GREAT idea. I like it.


----------



## susan tuck (Mar 28, 2006)

Jerry Lyda said:


> GREAT idea. I like it.


me too! Thanks guys!
=D>=D>=D>


----------



## Connie Sutherland (Mar 27, 2006)

Now you can also get to the calendar by clicking on "Quick Links" (upper right of screen).


----------



## Nicole Stark (Jul 22, 2009)

Rock and roll! Connie I know you mentioned recently that you were in the process of transferring data from previous posts. Have you updated any and if so, is it easy to tell when a certain date has an event? I ask because a cursory view of January seems to reveal a blank calendar.


----------



## Connie Sutherland (Mar 27, 2006)

Nicole Stark said:


> Rock and roll! Connie I know you mentioned recently that you were in the process of transferring data from previous posts. Have you updated any and if so, is it easy to tell when a certain date has an event? I ask because a cursory view of January seems to reveal a blank calendar.


January 2013 has a couple of entries so far. (Were you looking at January 2012?) 

Click on calendar entries to reach the Events posting.


----------



## Nicole Stark (Jul 22, 2009)

Connie Sutherland said:


> January 2013 has a couple of entries so far. (Were you looking at January 2012?)
> 
> Click on calendar entries to reach the Events posting.

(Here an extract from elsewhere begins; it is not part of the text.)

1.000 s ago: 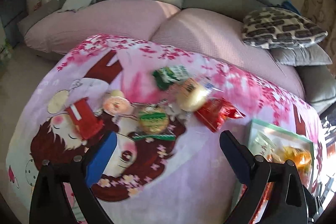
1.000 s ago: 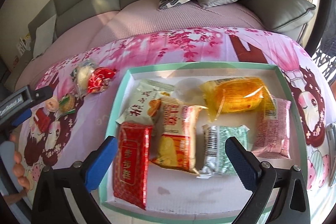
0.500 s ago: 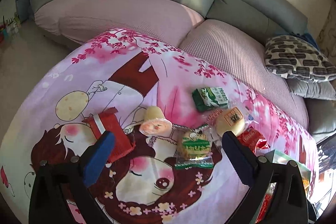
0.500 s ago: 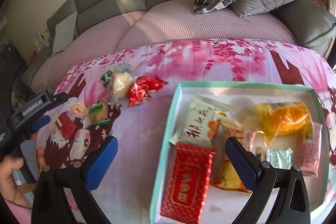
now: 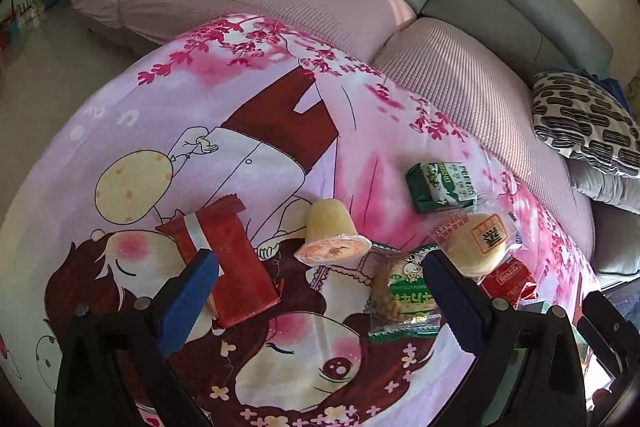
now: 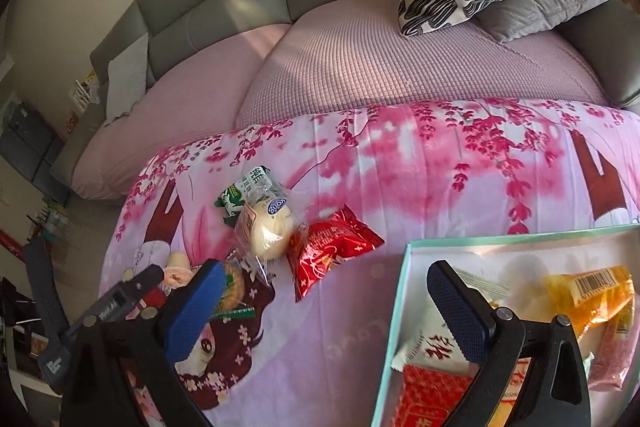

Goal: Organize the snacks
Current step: 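Grasp the jelly cup with the left tool while the right tool grasps the red wrapped pastry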

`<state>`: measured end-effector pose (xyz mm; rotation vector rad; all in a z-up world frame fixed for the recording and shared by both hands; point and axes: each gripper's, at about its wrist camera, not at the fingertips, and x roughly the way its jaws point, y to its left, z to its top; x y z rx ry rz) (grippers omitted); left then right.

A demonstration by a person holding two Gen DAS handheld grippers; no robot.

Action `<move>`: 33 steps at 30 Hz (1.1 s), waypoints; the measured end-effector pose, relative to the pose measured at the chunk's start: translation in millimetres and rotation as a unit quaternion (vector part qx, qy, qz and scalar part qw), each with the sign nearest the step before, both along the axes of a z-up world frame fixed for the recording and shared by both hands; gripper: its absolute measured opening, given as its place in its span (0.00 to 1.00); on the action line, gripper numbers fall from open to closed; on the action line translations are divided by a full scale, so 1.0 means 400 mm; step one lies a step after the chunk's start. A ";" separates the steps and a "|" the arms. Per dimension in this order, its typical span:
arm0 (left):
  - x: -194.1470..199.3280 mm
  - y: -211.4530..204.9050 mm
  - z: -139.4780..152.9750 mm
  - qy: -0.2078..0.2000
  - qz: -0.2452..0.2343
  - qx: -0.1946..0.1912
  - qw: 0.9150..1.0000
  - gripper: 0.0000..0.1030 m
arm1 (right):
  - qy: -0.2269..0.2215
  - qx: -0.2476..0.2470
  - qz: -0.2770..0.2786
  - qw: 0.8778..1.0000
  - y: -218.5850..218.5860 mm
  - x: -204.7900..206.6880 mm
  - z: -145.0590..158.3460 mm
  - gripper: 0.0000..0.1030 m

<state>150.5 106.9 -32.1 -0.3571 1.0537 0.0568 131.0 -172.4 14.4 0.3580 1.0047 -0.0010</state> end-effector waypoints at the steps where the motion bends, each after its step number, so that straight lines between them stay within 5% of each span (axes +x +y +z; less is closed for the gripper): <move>1: 0.005 0.000 -0.004 0.001 -0.002 0.000 1.000 0.98 | 0.006 0.005 -0.001 1.000 0.001 0.010 -0.010 0.94; 6: 0.031 0.000 -0.023 0.009 -0.008 0.002 1.000 0.84 | 0.036 0.036 -0.008 0.999 -0.003 0.055 -0.068 0.81; 13: 0.057 -0.008 -0.026 0.003 -0.019 0.004 1.000 0.79 | 0.068 0.051 -0.018 0.996 -0.004 0.096 -0.135 0.70; 23: 0.082 -0.019 -0.060 0.018 -0.022 -0.005 1.000 0.70 | 0.080 0.060 -0.030 0.995 -0.012 0.128 -0.180 0.55; 28: 0.091 -0.024 -0.085 0.036 -0.021 -0.004 0.999 0.54 | 0.072 0.060 -0.034 0.995 -0.013 0.133 -0.180 0.52; 30: 0.090 -0.018 -0.084 0.034 -0.015 -0.006 0.999 0.47 | 0.069 0.065 -0.035 0.995 -0.016 0.134 -0.180 0.42; 33: 0.086 -0.007 -0.085 0.032 -0.010 -0.019 0.999 0.46 | 0.066 0.065 -0.038 0.995 -0.019 0.128 -0.178 0.42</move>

I got the year/month right but when I display Jan 2013 it shows a month calendar there's no clear indication of anything scheduled. I transitioned to a weekly view and saw nothing. How about giving me a date you know has data entered? I can check that out and tell you what I see.


----------



## Connie Sutherland (Mar 27, 2006)

Nicole Stark said:


> I got the year/month right but when I display Jan 2013 it shows a month calendar there's no clear indication of anything scheduled. I transitioned to a weekly view and saw nothing. How about giving me a date you know has data entered? I can check that out and tell you what I see.


After clicking on "calendar" (which brings you to December, this month), at the bottom right click on "Jump to Month" and jump to January 2013, then "go."

Saturday 19 and Sunday 27 have entries, so far.

Click on an entry and you will be brought to a link to the "Event Post" in the events/seminars/trials forum.

Please let me know ..... if it only works for me it won't be all that useful. :lol:


----------



## Nicole Stark (Jul 22, 2009)

Yeah, I tried it on two different computers/browsers and the result is the same. Nada.


----------



## Thomas Barriano (Mar 27, 2006)

I don't see any events for Jan 2013 either


----------



## Connie Sutherland (Mar 27, 2006)

AARRGGHH!

How about if you follow this link? Do you get to January and see two events, 19th and 27th?

http://www.WorkingDogForum.com/vBulletin/calendar.php?s=&c=1&week=&month=1&year=2013

Do you see a big blank January calendar all divided into squares but all blank?


----------



## Nicole Stark (Jul 22, 2009)

No. It takes me to a week lay out (December 30 - January 5).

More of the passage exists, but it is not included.